» **Task details**: In the listing below, find the line that contains "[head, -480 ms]" and the line that contains "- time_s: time". Quote both and every line between them, exactly, and nothing more.
──────── Available data ────────
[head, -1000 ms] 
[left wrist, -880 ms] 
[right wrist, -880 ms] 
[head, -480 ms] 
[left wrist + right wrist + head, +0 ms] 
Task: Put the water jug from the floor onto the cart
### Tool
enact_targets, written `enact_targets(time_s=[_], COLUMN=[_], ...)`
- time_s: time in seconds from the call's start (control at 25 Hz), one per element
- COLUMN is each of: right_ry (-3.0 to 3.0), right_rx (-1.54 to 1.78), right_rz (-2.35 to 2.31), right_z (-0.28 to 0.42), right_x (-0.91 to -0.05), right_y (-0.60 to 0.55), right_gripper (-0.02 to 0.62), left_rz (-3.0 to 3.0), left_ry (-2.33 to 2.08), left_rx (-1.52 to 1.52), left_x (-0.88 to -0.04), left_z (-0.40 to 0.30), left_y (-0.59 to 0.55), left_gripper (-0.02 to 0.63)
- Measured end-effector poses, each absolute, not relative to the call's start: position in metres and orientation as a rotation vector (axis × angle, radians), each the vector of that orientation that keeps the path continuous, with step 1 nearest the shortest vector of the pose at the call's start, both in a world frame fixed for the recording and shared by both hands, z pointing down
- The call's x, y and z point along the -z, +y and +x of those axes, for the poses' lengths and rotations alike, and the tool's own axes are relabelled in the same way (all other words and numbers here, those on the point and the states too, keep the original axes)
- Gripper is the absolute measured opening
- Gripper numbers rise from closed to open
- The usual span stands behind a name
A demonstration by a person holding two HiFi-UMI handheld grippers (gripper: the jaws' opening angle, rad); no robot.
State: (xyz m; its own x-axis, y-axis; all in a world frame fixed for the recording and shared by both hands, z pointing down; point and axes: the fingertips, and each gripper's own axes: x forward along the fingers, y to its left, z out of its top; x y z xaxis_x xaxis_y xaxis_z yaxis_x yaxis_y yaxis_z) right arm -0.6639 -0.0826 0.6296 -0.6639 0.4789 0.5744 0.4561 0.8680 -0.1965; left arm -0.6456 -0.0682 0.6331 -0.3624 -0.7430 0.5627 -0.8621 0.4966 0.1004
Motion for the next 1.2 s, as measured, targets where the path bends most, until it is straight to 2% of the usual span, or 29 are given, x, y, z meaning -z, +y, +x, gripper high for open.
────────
» **Result of the task**:
[head, -480 ms] 
[left wrist + right wrist + head, +0 ms] 
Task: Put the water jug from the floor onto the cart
### Tool
enact_targets, written `enact_targets(time_s=[_], COLUMN=[_], ...)`
- time_s: time in seconds from the call's start (control at 25 Hz), one per element

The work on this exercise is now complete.